Copy the data that appears below exactly. Drop the pictures.

-.-.-

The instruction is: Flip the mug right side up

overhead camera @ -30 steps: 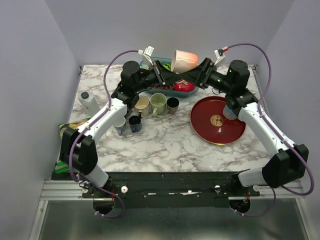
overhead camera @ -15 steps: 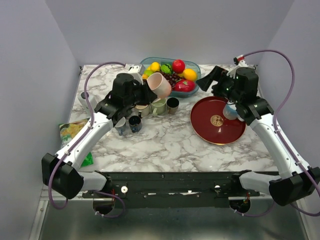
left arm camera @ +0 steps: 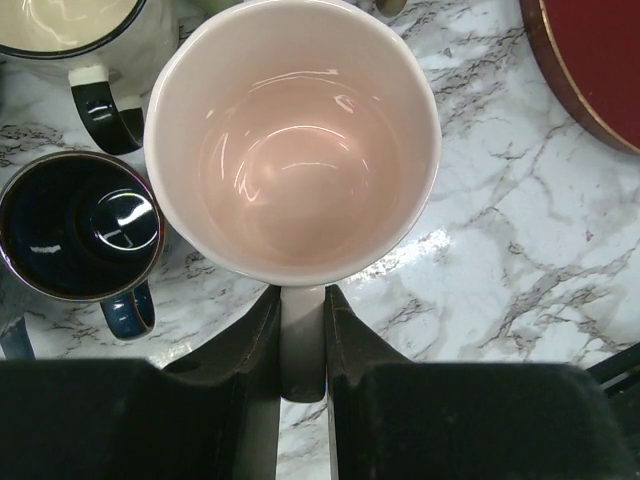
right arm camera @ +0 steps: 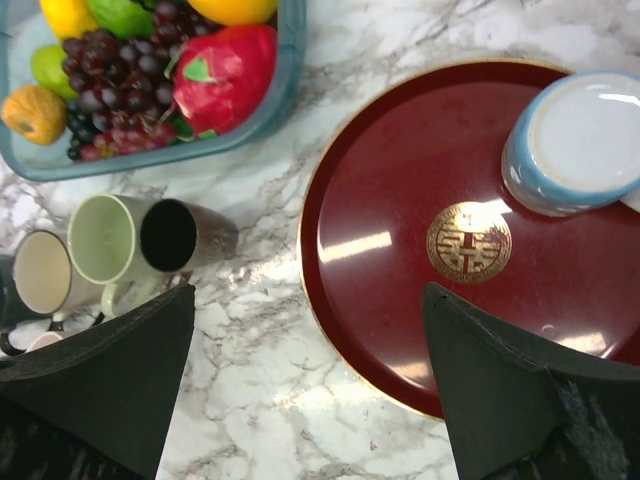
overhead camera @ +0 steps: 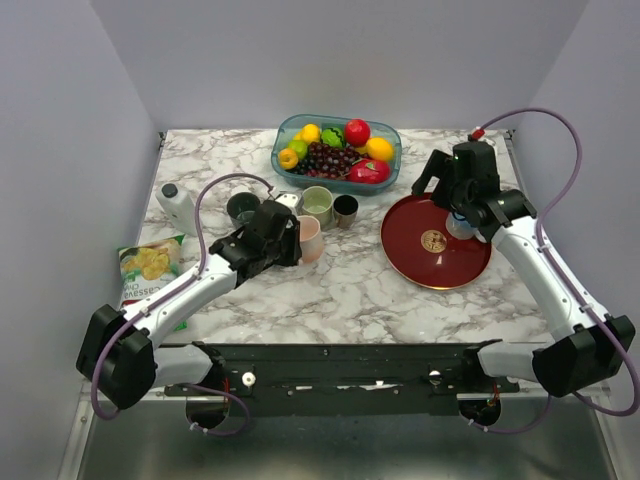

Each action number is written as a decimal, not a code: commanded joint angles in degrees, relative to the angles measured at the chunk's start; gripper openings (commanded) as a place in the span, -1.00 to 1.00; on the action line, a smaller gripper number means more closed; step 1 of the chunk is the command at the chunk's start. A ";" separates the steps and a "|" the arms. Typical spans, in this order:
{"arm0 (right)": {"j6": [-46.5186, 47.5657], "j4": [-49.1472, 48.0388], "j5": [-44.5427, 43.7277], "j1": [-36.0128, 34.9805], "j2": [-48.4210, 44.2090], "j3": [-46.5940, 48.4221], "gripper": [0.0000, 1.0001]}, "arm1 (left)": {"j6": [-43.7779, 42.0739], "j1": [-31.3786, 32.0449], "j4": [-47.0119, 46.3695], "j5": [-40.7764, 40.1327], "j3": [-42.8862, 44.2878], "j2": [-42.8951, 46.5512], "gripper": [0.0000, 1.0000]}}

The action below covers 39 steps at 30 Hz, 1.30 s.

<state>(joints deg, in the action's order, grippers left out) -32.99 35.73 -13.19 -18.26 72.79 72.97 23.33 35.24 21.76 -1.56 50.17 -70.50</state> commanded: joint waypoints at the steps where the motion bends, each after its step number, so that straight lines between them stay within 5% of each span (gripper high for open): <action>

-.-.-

→ **SOLUTION FOR THIS TASK**
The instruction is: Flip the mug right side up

overhead camera @ -30 steps: 
overhead camera @ -15 steps: 
left arm camera @ +0 steps: 
right arm camera @ +0 steps: 
overhead camera @ +0 steps: 

Each action number is written as a decimal, not a code: commanded joint angles in degrees, relative to the angles measured at the chunk's start; gripper openings (commanded) as a place in the span, -1.00 to 1.00; on the action line, a smaller gripper number means more closed; step 1 of the chunk is the command at the chunk's start. A ";" separates the steps and a "|" the arms. Typical spans, in this order:
{"arm0 (right)": {"j6": [-46.5186, 47.5657], "j4": [-49.1472, 48.0388], "j5": [-44.5427, 43.7277], "j1": [-36.0128, 34.9805], "j2": [-48.4210, 44.2090], "j3": [-46.5940, 48.4221], "gripper": [0.0000, 1.0001]}, "arm1 (left)": {"j6": [-43.7779, 42.0739], "j1": [-31.3786, 32.0449], "j4": [-47.0119, 46.3695], "j5": [-40.7764, 40.1327], "j3": [-42.8862, 44.2878], "j2": [-42.8951, 46.5512], "gripper": [0.0000, 1.0000]}}

The action below covers 39 steps at 30 Hz, 1.30 s.

<state>(joints deg, in the action's order, grippers left out) -32.99 35.73 -13.19 -18.26 72.79 72.97 23.33 35.24 21.76 -1.56 50.17 -70.50</state> commanded: joint waypoints at the steps where the motion bends, each after its step number, so that straight lines between them stay within 5% of each span (gripper high for open): <action>

There's nothing left to add to the output.